> _Problem to solve_: All lines below between the line with "This is a labelling" and the line with "forearm, I would be grateful.", including both, must be copied exactly, and the pictures must be omitted.

> _Given information_:
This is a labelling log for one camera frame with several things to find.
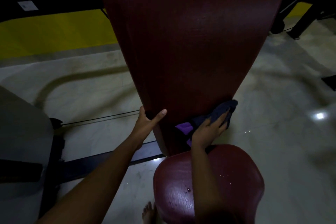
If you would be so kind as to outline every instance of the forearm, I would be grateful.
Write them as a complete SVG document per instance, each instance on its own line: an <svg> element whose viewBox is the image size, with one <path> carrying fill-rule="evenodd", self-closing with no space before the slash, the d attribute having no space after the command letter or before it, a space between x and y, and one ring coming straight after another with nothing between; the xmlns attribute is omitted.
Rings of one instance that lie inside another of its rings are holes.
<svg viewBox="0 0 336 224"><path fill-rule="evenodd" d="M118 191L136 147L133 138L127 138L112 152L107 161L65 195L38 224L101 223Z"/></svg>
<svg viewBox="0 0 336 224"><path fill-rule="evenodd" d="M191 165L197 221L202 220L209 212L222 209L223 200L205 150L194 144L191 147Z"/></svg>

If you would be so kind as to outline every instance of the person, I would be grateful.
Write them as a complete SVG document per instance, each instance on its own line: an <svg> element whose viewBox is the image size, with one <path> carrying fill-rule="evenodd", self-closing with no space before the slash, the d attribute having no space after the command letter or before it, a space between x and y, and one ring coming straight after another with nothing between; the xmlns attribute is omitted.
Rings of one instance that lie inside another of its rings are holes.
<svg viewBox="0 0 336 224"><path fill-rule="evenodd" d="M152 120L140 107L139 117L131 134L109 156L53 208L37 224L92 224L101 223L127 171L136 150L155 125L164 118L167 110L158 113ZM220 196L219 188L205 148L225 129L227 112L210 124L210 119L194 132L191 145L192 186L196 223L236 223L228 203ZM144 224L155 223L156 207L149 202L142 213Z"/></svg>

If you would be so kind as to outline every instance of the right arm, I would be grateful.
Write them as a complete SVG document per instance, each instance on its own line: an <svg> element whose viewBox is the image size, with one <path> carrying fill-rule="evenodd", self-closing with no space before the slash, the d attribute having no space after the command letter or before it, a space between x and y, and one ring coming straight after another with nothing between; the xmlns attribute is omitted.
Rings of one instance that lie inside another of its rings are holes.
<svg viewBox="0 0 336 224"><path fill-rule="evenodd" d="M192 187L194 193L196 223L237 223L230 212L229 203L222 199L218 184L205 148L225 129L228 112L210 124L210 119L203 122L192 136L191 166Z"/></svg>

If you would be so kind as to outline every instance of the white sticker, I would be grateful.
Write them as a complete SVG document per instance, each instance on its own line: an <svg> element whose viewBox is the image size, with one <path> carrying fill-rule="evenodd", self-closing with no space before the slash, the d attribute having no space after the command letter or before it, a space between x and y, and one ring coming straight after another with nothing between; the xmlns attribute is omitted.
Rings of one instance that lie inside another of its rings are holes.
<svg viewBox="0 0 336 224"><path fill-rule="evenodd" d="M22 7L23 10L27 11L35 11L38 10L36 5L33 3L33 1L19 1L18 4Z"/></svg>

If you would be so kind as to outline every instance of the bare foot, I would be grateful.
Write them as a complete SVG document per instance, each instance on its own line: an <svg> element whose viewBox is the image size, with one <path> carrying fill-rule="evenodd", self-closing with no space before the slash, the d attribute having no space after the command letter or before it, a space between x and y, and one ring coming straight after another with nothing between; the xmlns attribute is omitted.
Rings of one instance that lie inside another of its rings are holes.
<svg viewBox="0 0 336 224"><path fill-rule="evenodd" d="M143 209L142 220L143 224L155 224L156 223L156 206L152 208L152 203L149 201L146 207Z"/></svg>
---
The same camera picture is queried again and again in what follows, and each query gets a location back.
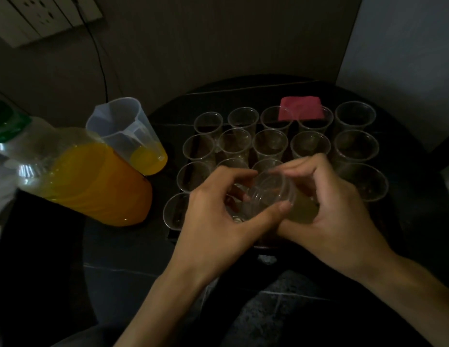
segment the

> _Task solution_:
This is a labelling log for one camera frame with several things to find.
If you would be so kind as to outline every instance of the forearm, I would be grateful.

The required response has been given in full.